By using goto, it will be
int big_function()
{
int ret_val = [success];
/* do some work */
if([error])
{
ret_val = [error];
goto end;
}
/* do some more work */
if([error])
{
ret_val = [error];
goto end;
}
/* do some more work */
if([error])
{
ret_val = [error];
goto end;
}
/* do some more work */
if([error])
{
ret_val = [error];
goto end;
}
end:
/* clean up*/
return ret_val;
}
The benefit here is that your code following end has access to everything it will need to perform cleanup, and you've managed to reduce the number of change points considerably. Another benefit is that you've gone from having multiple exit points for your function to just one; there's no chance you'll accidentally return from the function without cleaning up.
Moreover, since goto is only being used to jump to a single point, it's not as though you're creating a mass of spaghetti code jumping back and forth in an attempt to simulate function calls. Rather, goto actually helps write more structured code.
In a word, goto should always be used sparingly, and as a last resort -- but there is a time and a place for it. The question should be not "do you have to use it" but "is it the best choice" to use it.
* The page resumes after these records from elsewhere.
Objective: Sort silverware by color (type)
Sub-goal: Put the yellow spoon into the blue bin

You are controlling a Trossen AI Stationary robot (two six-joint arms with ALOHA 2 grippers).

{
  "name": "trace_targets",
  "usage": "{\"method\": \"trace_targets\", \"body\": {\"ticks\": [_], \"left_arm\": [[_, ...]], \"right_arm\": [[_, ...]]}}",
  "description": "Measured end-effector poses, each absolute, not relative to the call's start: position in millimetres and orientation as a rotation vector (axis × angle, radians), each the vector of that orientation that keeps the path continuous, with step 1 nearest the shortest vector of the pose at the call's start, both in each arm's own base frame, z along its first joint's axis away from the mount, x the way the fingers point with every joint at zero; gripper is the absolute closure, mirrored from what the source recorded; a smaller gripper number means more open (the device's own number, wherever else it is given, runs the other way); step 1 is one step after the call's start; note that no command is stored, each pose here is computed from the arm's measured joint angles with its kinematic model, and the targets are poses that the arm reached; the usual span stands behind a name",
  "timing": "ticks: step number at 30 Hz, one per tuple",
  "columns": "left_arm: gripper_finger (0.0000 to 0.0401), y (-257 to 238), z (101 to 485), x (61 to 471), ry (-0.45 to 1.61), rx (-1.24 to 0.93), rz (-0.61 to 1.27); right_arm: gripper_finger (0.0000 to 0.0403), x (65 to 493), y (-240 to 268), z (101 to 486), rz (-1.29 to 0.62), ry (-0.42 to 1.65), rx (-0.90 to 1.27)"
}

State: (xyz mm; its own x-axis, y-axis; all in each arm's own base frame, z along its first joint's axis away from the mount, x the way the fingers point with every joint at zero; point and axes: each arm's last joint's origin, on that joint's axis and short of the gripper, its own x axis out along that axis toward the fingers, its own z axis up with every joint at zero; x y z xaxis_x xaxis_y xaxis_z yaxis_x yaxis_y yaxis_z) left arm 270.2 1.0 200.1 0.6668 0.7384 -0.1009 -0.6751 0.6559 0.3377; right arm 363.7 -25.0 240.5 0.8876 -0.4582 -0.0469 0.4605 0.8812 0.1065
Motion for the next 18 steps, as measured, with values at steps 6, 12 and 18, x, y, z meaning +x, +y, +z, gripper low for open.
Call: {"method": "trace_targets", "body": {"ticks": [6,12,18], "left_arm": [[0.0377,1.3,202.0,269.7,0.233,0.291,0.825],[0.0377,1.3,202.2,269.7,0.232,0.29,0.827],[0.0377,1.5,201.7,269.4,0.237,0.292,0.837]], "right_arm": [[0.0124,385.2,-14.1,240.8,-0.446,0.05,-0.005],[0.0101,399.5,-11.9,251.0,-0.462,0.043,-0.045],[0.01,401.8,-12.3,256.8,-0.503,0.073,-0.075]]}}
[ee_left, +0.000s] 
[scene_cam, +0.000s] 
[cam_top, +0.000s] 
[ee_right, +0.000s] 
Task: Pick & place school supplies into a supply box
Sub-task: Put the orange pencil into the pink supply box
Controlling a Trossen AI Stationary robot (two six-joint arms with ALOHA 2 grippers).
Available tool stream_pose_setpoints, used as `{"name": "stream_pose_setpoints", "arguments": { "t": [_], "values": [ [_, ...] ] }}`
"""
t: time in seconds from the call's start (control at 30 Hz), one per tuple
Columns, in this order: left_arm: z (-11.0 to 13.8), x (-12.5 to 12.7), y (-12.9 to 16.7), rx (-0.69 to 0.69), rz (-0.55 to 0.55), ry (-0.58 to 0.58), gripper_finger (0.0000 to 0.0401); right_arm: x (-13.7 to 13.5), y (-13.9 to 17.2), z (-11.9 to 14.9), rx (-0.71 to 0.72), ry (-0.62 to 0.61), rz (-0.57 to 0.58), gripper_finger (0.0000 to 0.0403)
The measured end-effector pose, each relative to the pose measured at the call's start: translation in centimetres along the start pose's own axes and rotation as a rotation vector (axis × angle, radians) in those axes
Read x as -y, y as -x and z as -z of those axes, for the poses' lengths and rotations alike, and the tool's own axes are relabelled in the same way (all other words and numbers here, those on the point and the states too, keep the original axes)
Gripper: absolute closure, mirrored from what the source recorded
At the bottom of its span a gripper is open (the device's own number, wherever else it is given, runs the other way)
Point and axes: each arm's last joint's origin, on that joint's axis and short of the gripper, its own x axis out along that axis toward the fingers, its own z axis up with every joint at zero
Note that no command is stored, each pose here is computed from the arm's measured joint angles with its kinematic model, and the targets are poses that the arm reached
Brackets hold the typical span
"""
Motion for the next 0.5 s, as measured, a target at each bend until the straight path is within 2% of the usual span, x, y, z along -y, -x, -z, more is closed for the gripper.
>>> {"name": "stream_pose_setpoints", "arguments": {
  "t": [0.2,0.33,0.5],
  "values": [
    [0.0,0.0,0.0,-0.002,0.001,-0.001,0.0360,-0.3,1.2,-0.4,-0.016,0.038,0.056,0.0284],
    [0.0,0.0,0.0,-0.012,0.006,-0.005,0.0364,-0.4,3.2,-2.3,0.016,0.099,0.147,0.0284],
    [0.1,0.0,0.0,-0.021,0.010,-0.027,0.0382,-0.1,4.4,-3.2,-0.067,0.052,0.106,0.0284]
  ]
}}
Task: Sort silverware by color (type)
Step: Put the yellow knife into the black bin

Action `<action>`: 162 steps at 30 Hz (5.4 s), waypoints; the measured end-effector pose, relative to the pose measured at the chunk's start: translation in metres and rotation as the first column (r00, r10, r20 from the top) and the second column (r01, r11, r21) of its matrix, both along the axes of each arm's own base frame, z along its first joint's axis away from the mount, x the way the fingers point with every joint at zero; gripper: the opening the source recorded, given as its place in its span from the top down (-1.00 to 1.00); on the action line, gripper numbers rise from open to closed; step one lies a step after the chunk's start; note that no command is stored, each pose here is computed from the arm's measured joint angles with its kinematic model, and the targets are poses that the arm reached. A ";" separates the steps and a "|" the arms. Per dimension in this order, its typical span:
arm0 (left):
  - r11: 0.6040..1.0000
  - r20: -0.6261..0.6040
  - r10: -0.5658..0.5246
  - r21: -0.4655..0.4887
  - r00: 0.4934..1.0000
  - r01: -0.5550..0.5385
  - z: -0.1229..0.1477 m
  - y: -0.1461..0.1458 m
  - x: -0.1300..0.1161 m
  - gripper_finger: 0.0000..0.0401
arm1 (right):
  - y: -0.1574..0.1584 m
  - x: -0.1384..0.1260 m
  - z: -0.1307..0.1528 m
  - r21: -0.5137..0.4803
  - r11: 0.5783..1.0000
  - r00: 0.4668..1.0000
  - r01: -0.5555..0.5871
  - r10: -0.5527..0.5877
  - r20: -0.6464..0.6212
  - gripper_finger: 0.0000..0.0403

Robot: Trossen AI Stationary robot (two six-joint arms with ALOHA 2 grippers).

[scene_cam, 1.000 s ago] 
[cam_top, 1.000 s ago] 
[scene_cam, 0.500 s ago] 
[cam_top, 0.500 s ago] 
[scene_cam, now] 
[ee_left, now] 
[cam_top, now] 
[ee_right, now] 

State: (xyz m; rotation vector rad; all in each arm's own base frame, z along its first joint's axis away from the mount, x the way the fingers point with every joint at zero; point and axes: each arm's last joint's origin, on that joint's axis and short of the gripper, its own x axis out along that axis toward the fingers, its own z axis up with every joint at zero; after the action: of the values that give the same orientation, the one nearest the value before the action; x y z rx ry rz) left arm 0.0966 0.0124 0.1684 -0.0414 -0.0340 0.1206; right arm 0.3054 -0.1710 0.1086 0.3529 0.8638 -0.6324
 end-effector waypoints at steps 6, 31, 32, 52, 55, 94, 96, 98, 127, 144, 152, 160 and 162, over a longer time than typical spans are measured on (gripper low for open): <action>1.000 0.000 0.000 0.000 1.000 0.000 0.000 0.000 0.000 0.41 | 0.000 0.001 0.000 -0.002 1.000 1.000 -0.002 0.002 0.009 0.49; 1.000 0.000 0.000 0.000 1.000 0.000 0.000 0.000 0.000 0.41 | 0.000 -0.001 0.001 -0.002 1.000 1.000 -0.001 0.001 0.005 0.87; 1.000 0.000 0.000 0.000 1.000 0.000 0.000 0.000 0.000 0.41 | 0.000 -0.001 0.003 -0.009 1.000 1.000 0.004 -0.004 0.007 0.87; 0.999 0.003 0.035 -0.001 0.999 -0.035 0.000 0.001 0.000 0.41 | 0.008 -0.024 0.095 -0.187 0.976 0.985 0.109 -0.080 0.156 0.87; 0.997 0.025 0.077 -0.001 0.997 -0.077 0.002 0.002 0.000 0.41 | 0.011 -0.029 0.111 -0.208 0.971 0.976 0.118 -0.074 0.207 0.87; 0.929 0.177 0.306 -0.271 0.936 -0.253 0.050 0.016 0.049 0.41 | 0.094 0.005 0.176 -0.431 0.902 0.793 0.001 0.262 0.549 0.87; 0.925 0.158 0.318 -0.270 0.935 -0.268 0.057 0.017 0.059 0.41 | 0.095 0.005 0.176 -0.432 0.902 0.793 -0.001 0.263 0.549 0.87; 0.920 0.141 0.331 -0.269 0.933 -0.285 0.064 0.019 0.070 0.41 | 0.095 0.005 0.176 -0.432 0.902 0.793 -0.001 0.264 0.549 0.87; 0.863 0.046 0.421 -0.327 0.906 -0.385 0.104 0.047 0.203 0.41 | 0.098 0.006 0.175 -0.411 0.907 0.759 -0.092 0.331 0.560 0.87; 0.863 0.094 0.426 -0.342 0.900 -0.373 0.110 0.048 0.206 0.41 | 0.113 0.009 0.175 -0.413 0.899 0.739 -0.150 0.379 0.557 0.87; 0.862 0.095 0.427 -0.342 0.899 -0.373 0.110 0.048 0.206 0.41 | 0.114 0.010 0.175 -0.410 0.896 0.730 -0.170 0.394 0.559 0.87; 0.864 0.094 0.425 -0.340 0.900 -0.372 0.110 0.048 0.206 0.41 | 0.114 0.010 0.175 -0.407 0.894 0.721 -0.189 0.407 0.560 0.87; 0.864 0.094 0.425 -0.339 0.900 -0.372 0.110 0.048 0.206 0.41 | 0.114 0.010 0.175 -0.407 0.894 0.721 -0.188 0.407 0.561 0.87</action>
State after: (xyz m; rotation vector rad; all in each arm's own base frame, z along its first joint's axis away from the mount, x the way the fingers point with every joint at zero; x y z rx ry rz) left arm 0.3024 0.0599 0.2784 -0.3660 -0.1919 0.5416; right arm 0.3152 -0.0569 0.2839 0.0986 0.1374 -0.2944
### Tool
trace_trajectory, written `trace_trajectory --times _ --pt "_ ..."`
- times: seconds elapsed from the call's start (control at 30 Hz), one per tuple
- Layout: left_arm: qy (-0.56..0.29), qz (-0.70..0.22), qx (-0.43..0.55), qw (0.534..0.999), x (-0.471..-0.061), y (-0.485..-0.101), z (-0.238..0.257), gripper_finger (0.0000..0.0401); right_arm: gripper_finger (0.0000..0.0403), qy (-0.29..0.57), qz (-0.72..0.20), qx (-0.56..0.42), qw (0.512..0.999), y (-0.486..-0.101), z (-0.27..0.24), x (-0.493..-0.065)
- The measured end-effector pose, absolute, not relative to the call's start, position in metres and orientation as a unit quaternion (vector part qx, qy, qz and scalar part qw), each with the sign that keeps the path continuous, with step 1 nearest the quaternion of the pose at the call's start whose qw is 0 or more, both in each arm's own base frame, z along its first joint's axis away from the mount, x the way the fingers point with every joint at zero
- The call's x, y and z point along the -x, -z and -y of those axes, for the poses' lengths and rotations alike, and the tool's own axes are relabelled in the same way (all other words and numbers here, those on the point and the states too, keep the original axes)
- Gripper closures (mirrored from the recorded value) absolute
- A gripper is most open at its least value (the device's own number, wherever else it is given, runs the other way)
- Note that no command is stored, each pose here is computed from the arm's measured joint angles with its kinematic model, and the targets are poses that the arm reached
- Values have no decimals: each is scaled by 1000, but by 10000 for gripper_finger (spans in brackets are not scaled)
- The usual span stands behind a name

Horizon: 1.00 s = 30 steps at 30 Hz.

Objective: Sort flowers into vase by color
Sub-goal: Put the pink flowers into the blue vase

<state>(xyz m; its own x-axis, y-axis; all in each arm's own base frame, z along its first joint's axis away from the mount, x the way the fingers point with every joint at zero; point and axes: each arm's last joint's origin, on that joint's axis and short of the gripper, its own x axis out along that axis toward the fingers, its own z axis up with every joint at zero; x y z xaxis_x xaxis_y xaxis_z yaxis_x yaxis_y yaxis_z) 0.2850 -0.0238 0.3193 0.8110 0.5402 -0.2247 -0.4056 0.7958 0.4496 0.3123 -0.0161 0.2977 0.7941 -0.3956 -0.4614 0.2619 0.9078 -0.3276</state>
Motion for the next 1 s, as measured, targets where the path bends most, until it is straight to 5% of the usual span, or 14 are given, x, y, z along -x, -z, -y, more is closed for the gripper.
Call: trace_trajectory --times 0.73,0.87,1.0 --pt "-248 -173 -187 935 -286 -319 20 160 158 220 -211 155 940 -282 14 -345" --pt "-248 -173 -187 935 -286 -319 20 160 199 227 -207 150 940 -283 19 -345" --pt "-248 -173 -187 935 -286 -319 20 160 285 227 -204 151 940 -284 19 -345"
The rule with goto that we use is that goto is okay to for jumping forward to a single exit cleanup point in a function. In really complex functions we relax that rule to allow other jump forwards. In both cases we are avoiding deeply nested if statements that often occur with error code checking, which helps readability and maintance.
The most thoughtful and thorough discussion of goto statements, their legitimate uses, and alternative constructs that can be used in place of "virtuous goto statements" but can be abused as easily as goto statements, is Donald Knuth's article "Structured Programming with goto Statements", in the December 1974 Computing Surveys (volume 6, no. 4. pp. 261 - 301).
Not surprisingly, some aspects of this 39-year old paper are dated: Orders-of-magnitude increases in processing power make some of Knuth's performance improvements unnoticeable for moderately sized problems, and new programming-language constructs have been invented since then. (For example, try-catch blocks subsume Zahn's Construct, although they are rarely used in that way.) But Knuth covers all sides of the argument, and should be required reading before anyone rehashes the issue yet again.
I find it funny that some people will go as far as to give a list of cases where goto is acceptable, saying that all other uses are unacceptable. Do you really think that you know every case where goto is the best choice for expressing an algorithm?
To illustrate, I'll give you an example that no one here has shown yet:
Today I was writing code for inserting an element in a hash table. The hash table is a cache of previous calculations which can be overwritten at will (affecting performance but not correctness).
Each bucket of the hash table has 4 slots, and I have a bunch of criteria to decide which element to overwrite when a bucket is full. Right now this means making up to three passes through a bucket, like this:
// Overwrite an element with same hash key if it exists
for (add_index=0; add_index < ELEMENTS_PER_BUCKET; add_index++)
if (slot_p[add_index].hash_key == hash_key)
goto add;
// Otherwise, find first empty element
for (add_index=0; add_index < ELEMENTS_PER_BUCKET; add_index++)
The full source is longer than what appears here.